By Decision No. 32/1 of the Board of the Central Bank of the Republic of Azerbaijan dated August 1, 2022, changes in the “Rules for calculating bank capital and its adequacy” were approved and entered into force on August 16, 2022.
These changes envisage new requirements for strengthening the financial stability of the banking sector as a whole, including ensuring responsible and healthier lending, preventing over-indebtedness of the population, protecting borrowers from potential currency risk and stimulating the domestic interbank market.
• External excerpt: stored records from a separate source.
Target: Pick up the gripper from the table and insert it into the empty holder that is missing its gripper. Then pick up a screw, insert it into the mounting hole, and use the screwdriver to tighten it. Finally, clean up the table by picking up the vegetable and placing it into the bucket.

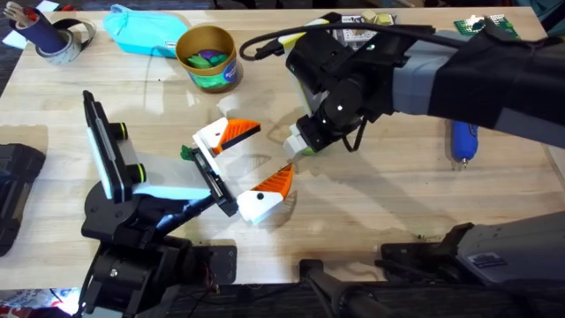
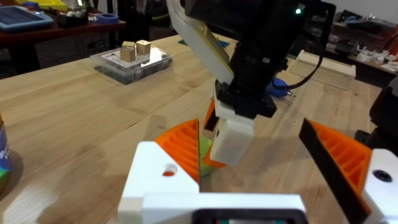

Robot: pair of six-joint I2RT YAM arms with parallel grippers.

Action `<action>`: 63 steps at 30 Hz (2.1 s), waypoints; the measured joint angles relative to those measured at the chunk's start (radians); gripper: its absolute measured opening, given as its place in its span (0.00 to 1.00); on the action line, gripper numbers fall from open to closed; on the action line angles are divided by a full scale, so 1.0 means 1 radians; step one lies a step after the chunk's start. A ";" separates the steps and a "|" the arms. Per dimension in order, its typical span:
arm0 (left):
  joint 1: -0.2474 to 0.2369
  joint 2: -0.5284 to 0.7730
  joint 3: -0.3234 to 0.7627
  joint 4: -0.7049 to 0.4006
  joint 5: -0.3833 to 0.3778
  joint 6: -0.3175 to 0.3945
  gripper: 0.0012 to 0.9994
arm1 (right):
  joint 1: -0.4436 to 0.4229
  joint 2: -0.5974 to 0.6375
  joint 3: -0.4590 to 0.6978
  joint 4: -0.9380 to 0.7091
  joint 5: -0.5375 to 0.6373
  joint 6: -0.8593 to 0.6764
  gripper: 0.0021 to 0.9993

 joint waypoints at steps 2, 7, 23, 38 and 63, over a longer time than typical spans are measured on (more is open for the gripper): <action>0.000 0.000 0.000 -0.010 0.000 -0.001 0.99 | 0.000 0.000 0.001 -0.002 0.000 -0.001 0.84; 0.000 0.000 0.000 -0.013 0.000 -0.001 0.99 | -0.001 -0.003 0.001 0.006 0.010 0.015 0.84; 0.000 0.000 0.000 -0.014 0.000 -0.001 0.99 | -0.048 -0.273 -0.005 -0.044 0.014 0.047 0.84; 0.000 0.000 0.000 -0.013 0.000 -0.001 0.99 | -0.048 -0.141 -0.143 0.084 -0.068 -0.025 0.35; 0.000 0.000 0.000 -0.014 0.000 -0.001 0.99 | -0.028 -0.045 -0.143 0.107 -0.071 -0.043 0.16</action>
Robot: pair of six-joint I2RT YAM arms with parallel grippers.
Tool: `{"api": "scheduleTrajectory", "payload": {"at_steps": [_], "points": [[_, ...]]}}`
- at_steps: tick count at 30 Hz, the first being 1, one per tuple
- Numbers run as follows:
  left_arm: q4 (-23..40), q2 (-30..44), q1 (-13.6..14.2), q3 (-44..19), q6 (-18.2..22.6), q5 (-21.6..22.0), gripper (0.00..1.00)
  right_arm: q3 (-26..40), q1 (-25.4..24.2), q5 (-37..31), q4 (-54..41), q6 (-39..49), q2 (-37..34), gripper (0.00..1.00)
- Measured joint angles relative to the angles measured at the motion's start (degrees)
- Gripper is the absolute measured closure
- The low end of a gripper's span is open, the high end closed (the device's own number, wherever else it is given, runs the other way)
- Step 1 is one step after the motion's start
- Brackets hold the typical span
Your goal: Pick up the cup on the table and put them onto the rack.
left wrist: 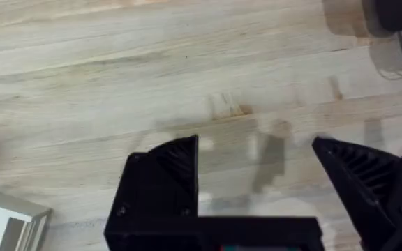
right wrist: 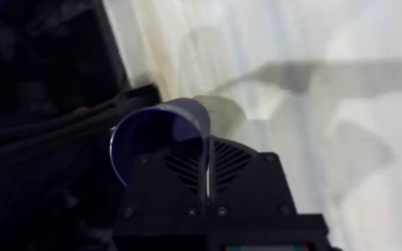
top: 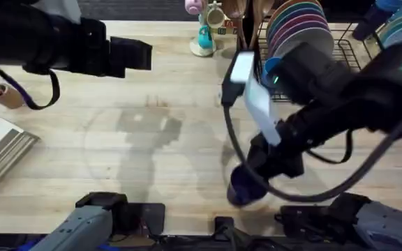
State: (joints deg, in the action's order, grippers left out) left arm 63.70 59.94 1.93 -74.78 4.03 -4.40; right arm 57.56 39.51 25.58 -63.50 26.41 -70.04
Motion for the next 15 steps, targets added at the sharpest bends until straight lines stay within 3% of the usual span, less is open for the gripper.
{"api": "scheduleTrajectory", "payload": {"at_steps": [5, 11, 13, 14, 15], "points": [[0.00, 0.00, 0.00, 0.00, 0.00, -0.02, 0.009, 8.07, -2.98, -4.14, -1.44, 0.44, 0.02, 0.970], [0.00, 0.00, 0.00, 0.00, 0.00, 0.00, 0.008, 15.44, -10.08, -6.01, -1.49, 0.63, 0.02, 0.970], [0.00, 0.00, 0.00, 0.00, 0.00, -0.01, 0.008, 17.19, -13.35, -6.32, -1.47, 0.63, 0.01, 0.970], [0.00, 0.00, 0.00, 0.00, 0.00, -0.02, 0.008, 18.95, -20.03, -6.73, -1.20, 0.63, 0.02, 0.970], [0.00, 0.00, 0.00, 0.00, 0.00, -0.01, 0.008, 19.19, -21.19, -6.75, -1.09, 0.63, 0.02, 0.970]]}}
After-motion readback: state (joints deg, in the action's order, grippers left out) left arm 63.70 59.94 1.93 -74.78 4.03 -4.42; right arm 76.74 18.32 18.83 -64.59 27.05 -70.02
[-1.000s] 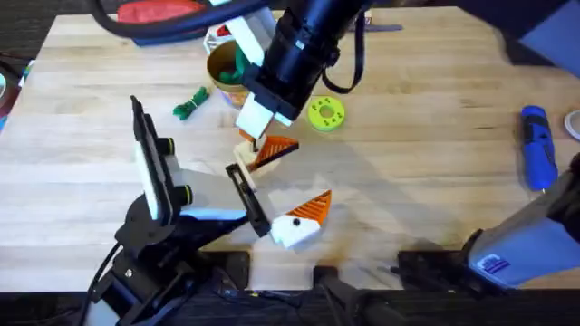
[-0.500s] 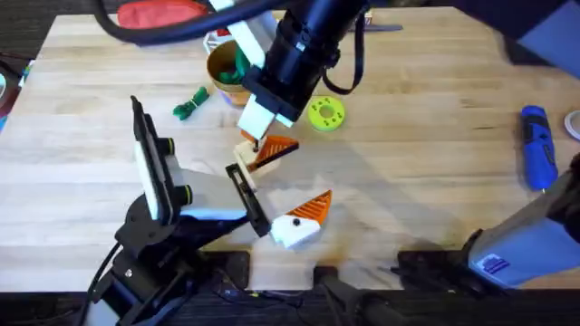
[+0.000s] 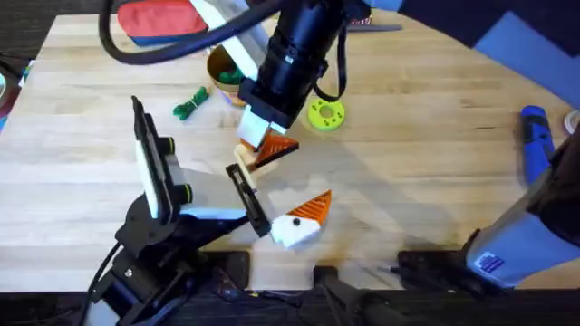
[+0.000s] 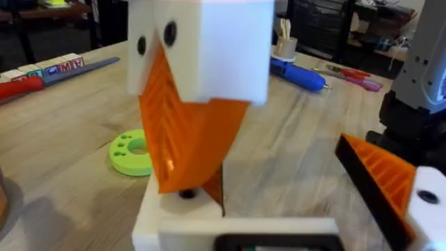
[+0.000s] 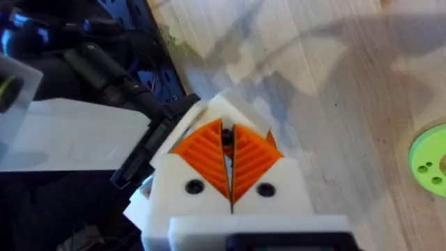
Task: Pick up the gripper from the table and insert it into the empty holder that is missing its gripper. Then pick up a screw, insert it into the mounting hole, and use the screwdriver to tighten it. Finally, clean up the table by picking up the vegetable and placing it into the bucket.
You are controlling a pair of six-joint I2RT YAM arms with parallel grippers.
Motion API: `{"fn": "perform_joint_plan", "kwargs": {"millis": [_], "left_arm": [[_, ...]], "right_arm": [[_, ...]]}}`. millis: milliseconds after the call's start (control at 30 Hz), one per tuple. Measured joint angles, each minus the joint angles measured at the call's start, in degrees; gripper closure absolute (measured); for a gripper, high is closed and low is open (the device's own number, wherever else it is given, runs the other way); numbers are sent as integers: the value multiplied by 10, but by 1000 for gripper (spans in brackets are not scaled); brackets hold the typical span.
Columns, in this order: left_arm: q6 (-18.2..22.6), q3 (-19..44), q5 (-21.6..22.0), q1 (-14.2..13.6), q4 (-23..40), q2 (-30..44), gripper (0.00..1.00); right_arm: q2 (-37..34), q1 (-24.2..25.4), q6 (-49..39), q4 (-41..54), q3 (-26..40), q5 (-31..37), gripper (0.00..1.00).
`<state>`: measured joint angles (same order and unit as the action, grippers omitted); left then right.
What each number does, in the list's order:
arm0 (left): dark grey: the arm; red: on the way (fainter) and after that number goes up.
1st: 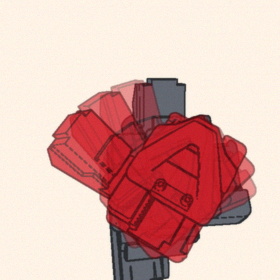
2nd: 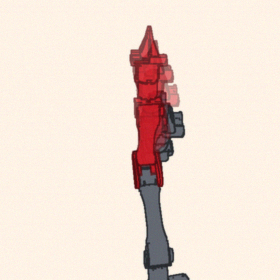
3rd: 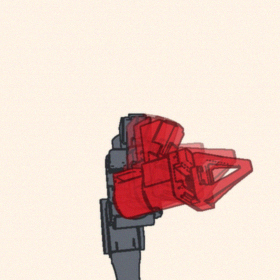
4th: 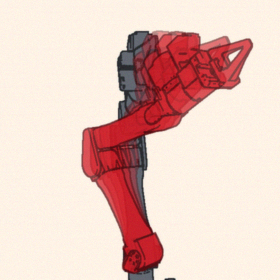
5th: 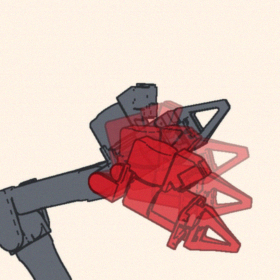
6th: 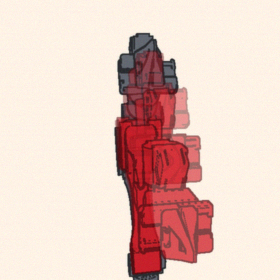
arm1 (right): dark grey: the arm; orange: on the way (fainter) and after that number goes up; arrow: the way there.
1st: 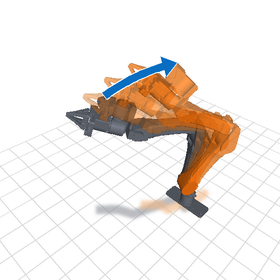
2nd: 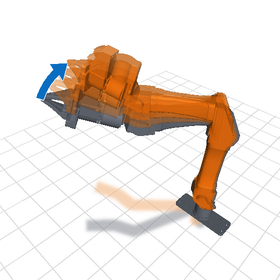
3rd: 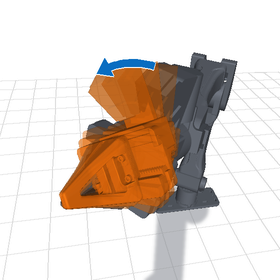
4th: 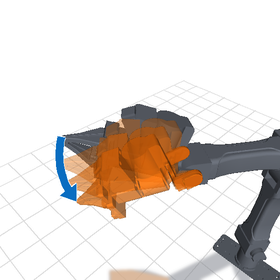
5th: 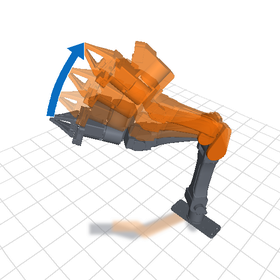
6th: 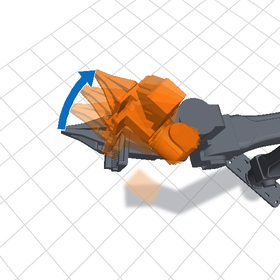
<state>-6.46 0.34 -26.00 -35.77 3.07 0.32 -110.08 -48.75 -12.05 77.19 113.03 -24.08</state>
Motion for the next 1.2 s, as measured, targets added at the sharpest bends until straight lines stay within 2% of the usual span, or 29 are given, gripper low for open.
{"fn": "perform_joint_plan", "kwargs": {"millis": [100, 133, 200, 400, 600, 633, 800, 1000, 1067, 1200], "left_arm": [[0, 0, 0, 0, 0, 0, 15], [0, 0, 0, 0, 0, 0, 15], [-2, 0, 0, 0, 0, 0, 14], [-8, 0, -3, 0, -1, 1, 14], [-4, 0, -3, 0, 0, 0, 15], [-2, 0, -3, 0, 0, 0, 15], [0, 0, -3, 0, 0, 0, 15], [0, 0, -3, 0, 0, 0, 15], [0, 0, -3, 0, -1, 0, 92], [1, 0, -4, 0, -1, 0, 343]], "right_arm": [[0, 0, 0, 0, 0, 0, 998], [0, 0, 0, 1, 0, -1, 932], [0, 0, 0, 5, 0, -5, 639], [5, 6, 13, 19, 5, -14, 41], [39, 56, 18, 52, 5, 5, 8], [81, 88, 18, 72, 6, 18, 8], [169, 122, 23, 81, 1, 32, 9], [299, 141, 43, 53, -110, 50, 9], [349, 141, 56, 35, -163, 52, 9], [444, 142, 93, 20, -249, 57, 8]]}}
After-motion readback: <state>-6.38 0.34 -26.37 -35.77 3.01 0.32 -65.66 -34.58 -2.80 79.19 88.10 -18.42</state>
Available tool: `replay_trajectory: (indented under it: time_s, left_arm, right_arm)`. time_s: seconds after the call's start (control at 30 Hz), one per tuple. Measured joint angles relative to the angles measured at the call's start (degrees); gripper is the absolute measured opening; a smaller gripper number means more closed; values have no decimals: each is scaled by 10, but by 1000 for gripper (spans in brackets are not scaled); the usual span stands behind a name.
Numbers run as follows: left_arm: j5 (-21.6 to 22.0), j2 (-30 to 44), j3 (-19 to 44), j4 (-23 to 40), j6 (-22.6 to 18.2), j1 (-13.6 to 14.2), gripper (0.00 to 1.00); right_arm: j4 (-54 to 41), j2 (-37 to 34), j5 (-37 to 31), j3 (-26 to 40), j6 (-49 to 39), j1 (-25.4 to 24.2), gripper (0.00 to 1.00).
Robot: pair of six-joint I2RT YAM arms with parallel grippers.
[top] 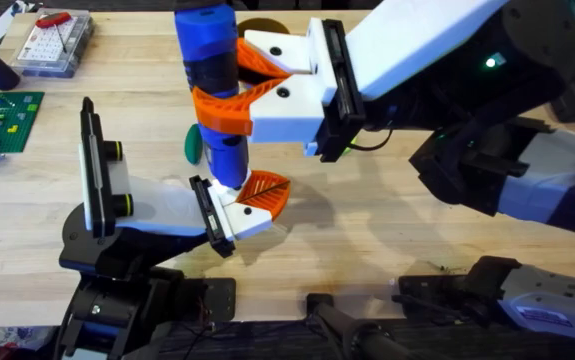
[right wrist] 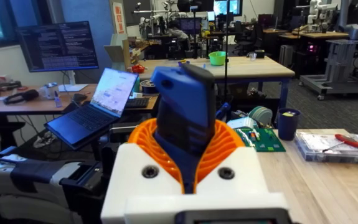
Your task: Pick up the gripper from the table and insert it into the empty holder that is missing its gripper. Then pick up a screw, insert it into the mounting hole, and use the screwdriver to tighten it. Finally, clean up the table by picking up the vegetable and placing it into the bucket.
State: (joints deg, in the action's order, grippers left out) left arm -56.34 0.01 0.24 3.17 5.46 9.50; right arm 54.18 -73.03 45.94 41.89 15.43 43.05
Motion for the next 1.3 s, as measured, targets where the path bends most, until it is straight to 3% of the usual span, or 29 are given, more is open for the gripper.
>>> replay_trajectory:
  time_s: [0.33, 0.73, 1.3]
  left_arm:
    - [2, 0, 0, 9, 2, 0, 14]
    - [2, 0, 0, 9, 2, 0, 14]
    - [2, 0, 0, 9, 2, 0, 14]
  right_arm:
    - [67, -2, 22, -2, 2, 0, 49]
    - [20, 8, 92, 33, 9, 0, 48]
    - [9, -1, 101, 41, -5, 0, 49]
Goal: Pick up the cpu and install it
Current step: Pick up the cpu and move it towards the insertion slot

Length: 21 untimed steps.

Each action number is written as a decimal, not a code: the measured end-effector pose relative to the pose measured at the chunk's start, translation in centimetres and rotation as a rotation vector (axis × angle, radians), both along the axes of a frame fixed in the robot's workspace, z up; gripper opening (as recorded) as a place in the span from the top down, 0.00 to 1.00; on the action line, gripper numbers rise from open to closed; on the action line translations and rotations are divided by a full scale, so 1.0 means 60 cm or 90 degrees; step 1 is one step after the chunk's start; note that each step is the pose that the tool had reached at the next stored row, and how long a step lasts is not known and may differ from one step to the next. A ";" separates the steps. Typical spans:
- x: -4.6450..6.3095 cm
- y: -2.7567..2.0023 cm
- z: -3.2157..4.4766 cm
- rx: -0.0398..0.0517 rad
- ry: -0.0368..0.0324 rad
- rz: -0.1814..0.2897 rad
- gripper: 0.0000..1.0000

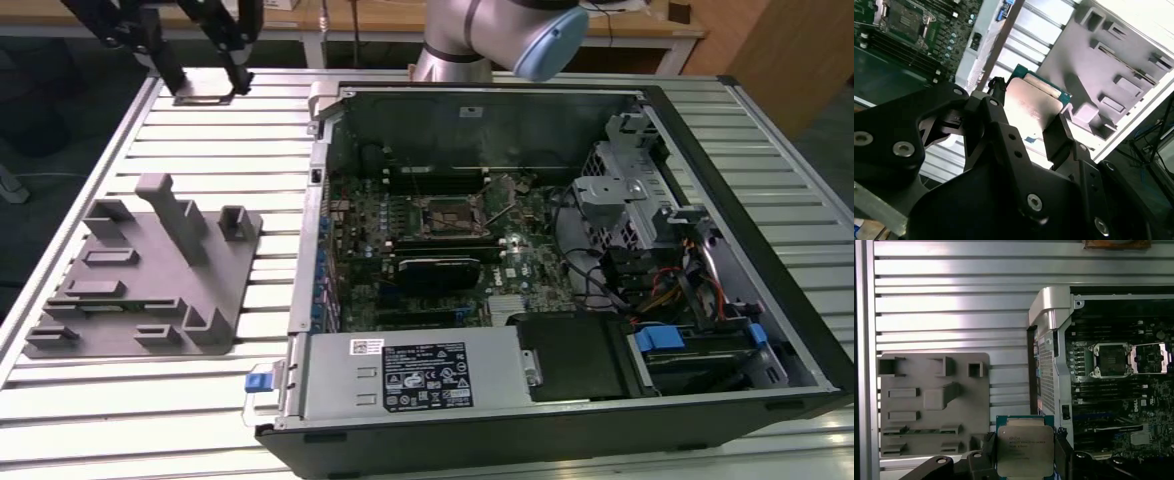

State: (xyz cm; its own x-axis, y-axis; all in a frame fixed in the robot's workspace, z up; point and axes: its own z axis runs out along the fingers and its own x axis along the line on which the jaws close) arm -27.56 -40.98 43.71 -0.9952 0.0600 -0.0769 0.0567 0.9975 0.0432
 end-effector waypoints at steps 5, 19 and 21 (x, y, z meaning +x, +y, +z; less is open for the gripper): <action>0.038 0.0002 -0.001 -0.0001 0.0016 0.000 0.45; 0.144 0.0006 -0.003 -0.0003 0.0067 0.000 0.45; 0.159 0.0007 -0.003 -0.0002 0.0074 0.000 0.45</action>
State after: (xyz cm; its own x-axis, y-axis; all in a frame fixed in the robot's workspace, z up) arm -18.02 -40.94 43.54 -0.9961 0.0599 -0.0653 0.0572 0.9975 0.0422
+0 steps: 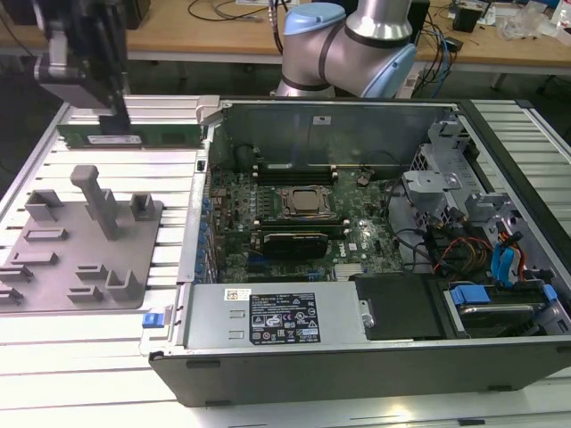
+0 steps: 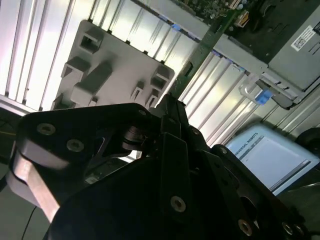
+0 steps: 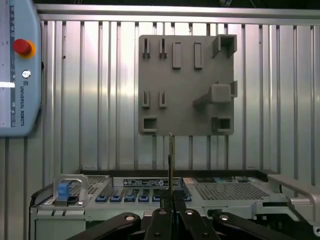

Recently, activity has been observed in the segment of consumer lending. In the 6 months of the current year, the consumer loan portfolio of banks increased by 14.9%. Taking into account the above, the risk groups of consumer loans given to borrowers whose debt-to-income ratio (BGN) is above 45% but does not exceed 70% have been increased by 50% in order to ensure responsible and healthy lending, including the prevention of over-indebtedness of the population. The analysis shows that 21% of the portfolio of consumer loans is made up of loans with a BGN ratio of 45-70%. In addition, in order to ensure the reducing effect of the new prudential requirements on consumer loans on interest rates, the ratio criterion and risk groups of consumer loans whose interest rate is higher than the average interest rate of the sector have been tightened.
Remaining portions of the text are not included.